The above disclosure requirements are set out in more detail in Rule 8 of
the City Code. In particular, Rule 8 requires public disclosure of dealings
during the offer period by persons who own or control, or who would as a
result of any transaction own or control, one per cent. or more of any
class of relevant securities of the offeree company. Relevant securities
include OGS Shares, OGS ADSs and instruments convertible into OGS Shares
or OGS ADSs. This requirement will apply until the first closing date or,
if this is later, the date when the Offer becomes or is declared
unconditional or lapses.

Disclosure should be made on an appropriate form by no later than 12 noon
(London time), 7 a.m. (New York City time) on the business day following
the date of the dealing transaction. These disclosures should be published
through a Regulatory Information Service.
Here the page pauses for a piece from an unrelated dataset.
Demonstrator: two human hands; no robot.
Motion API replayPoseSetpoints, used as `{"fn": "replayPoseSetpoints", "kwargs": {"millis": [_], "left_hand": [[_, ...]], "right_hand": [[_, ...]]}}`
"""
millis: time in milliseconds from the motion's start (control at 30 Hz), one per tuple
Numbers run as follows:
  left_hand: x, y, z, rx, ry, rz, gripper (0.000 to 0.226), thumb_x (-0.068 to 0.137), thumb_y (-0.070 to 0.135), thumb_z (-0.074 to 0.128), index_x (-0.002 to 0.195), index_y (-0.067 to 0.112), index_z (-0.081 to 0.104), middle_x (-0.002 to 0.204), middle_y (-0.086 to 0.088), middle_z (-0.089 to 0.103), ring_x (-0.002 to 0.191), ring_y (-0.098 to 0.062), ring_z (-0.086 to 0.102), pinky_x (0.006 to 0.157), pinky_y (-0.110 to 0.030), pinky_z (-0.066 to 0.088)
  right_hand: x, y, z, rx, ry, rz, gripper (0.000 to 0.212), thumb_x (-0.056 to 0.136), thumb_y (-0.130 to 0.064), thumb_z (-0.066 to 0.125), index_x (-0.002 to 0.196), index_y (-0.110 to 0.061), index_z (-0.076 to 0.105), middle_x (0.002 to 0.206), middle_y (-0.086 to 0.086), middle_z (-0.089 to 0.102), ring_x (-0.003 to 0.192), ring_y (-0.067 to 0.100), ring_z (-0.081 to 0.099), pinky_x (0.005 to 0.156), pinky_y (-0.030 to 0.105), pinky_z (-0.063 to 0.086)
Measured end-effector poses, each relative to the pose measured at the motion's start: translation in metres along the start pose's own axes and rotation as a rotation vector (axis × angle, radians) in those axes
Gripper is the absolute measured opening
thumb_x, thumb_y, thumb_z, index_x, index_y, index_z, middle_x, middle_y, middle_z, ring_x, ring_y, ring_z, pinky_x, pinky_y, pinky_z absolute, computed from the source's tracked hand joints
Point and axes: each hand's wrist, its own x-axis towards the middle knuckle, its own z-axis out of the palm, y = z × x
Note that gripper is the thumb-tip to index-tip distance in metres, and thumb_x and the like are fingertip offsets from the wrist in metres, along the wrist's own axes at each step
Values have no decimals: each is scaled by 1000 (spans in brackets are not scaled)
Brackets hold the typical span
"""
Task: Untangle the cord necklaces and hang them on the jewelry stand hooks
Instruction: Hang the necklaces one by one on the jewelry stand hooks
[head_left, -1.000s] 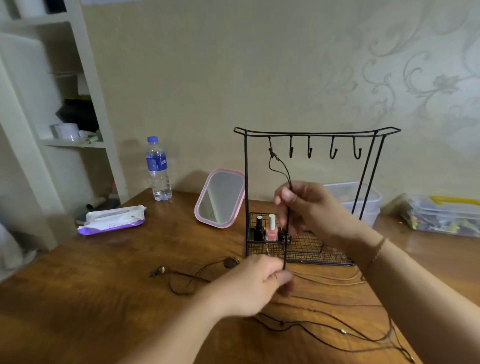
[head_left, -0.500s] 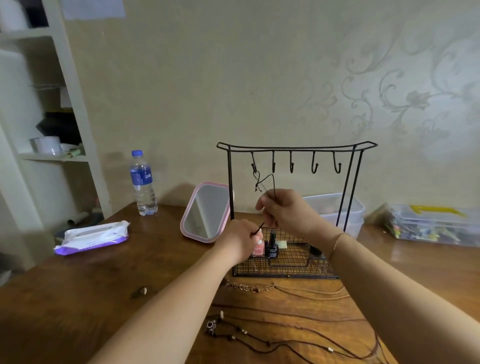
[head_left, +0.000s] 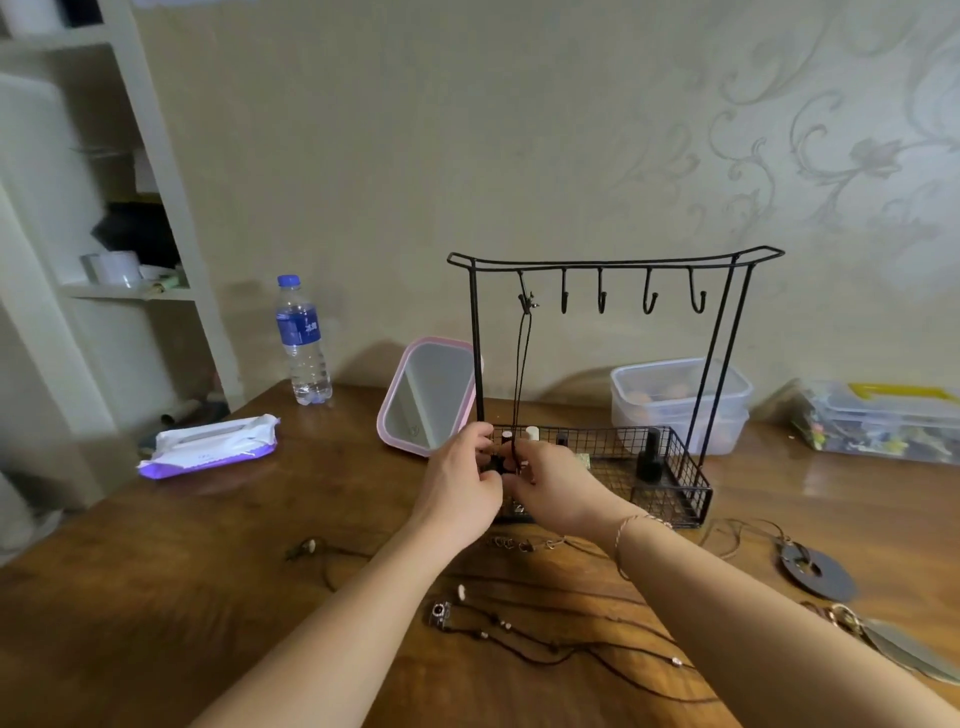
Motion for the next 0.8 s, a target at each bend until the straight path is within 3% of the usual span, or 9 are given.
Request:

The Panel requests that member firms advise those of their clients who wish
to deal in the relevant securities of OGS, whether in the United States or
in the United Kingdom, that they may be affected by these requirements. If
there is any doubt as to their application the Panel should be consulted
(telephone number: +44 (0) 20 7382 9026, fax number: +44 (0) 20 7638 1554).
This announcement has been approved by J.P.Morgan plc for the purpose of
section 21 of the Financial Services and Markets Act 2000 only.